Kd and IC50 determination
The dissociation constant (Kd) was determined by saturation binding, in which the total and non-specific binding of the radioligand was measured at various concentrations. Human recombinant MAO-A, MAO-B, and control microsomes were acquired from Sigma (M7316, M7441, and M7566, respectively). All microsome preparations were at a concentration of 5 mg protein/mL. The reaction mixture (250 μL) contained protein target and 18F-radioligand, serially diluted in PBS, pH 7.4; assays were performed in PBS (0.01% bovine serum albumin [BSA]) in 96-well polypropylene microplates. Non-specific binding (NSB) was defined as radioligand binding in the absence of target or in the presence of an excess of non-radioactive compound selective for the target: T808 (10 μM, synthesized at Avid Radiopharmaceuticals according to published procedures) [25] for PHF, clorgyline (1–10 μM) for MAO-A, and deprenyl (1–10 μM) for MAO-B. After incubation (1.5 h at 37 °C), the bound radioactivity was harvested onto Millipore MultiScreen®HTS FB filter plates by vacuum filtration (Millipore MultiScreen®HTS Vacuum Manifold), followed by 5 PBS washes. Filters were assayed for radioactivity in a Wizard 2480 automatic gamma-counter (Perkin Elmer). Data were analyzed by nonlinear regression analysis (GraphPad Prism) to determine Kd for the radioligand.
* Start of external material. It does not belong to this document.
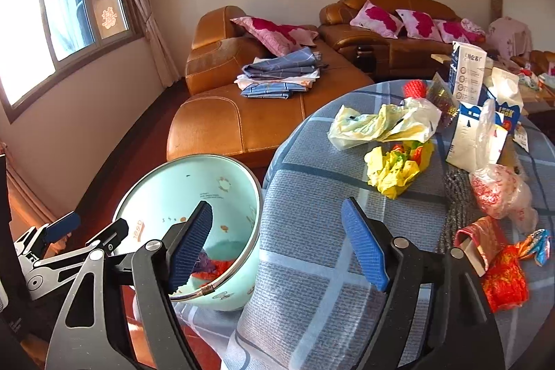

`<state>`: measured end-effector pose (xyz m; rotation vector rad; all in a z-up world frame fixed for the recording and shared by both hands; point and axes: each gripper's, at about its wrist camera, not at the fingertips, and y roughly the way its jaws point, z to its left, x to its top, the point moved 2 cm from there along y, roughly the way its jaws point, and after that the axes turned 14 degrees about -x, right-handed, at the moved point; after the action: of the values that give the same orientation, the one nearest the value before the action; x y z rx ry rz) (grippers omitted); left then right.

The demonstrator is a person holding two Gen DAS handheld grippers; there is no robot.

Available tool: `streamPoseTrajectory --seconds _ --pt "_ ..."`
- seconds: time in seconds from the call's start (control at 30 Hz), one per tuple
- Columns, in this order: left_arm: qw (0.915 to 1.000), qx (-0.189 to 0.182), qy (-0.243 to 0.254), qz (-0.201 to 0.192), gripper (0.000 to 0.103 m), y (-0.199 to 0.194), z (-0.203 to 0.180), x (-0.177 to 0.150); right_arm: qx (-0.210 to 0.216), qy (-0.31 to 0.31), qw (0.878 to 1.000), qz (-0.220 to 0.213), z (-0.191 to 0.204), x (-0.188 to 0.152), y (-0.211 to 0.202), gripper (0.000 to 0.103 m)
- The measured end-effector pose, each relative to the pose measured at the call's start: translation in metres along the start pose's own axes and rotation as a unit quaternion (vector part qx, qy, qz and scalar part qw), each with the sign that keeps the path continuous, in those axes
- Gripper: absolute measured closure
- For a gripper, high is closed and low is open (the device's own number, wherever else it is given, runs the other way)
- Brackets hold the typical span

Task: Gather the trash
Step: 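Open both tools to drop the bag and wrapper into the bucket, then grasp the red-and-blue snack wrapper with the right tool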

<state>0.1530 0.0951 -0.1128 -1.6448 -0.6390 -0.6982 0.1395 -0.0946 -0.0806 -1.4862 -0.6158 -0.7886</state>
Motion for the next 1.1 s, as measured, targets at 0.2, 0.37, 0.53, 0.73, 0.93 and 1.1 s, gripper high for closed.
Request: streamPoseTrajectory --seconds 0.2,0.37,0.53,0.73,0.93,1.1 --pt "0.9998 -0.020 0.006 -0.003 0.008 -0.009 -0.020 -0.002 -0.006 0.017 1.000 -0.009 -0.021 -0.001 -0.014 0.017" --pt "0.9996 -0.022 0.017 -0.008 0.006 -0.018 -0.030 -0.005 -0.028 0.035 0.999 -0.018 -0.041 -0.002 -0.026 0.015" --pt "0.9988 -0.041 0.024 -0.012 0.006 -0.028 -0.041 -0.006 -0.042 0.055 0.997 -0.018 -0.064 -0.007 -0.032 0.015" --pt "0.9971 -0.058 0.046 -0.016 0.006 -0.034 -0.066 -0.010 -0.074 0.080 0.994 -0.030 -0.102 -0.017 -0.045 0.015" --pt "0.9946 -0.084 0.061 -0.002 0.006 -0.031 -0.091 -0.018 -0.104 0.113 0.988 -0.025 -0.138 -0.026 -0.050 0.015" --pt "0.9927 -0.095 0.074 0.002 0.006 -0.030 -0.110 -0.024 -0.125 0.127 0.984 -0.019 -0.163 -0.036 -0.052 0.016"
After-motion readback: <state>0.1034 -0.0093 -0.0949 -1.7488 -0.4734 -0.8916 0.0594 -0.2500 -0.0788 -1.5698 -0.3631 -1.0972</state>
For non-radioactive compounds, Kd was determined by saturation binding in 96-well polypropylene microplates; the reaction mixture (250 μL) contained a fixed amount of protein and 12 concentrations of ligand and PBS (0.02% BSA). After incubation (1.5 h at 37 °C), bound ligand was harvested by vacuum filtration onto a glass fiber filter plate (Pall® Acroprep™ Advance 96-well 1.0 μm), using a Millipore MultiScreen®HTS Vacuum Manifold, followed by 5 PBS washes. Bound ligand was then eluted into a 96-deepwell 700 μL polypropylene plate with 250 μL internal standard in methanol by centrifugation at 4000 RPM for 5 min. Each sample (15 μL) was analyzed via liquid chromatography-mass spectrometry (LC-MS, see supplementary information for more detail). Data were analyzed by nonlinear regression analysis (GraphPad Prism).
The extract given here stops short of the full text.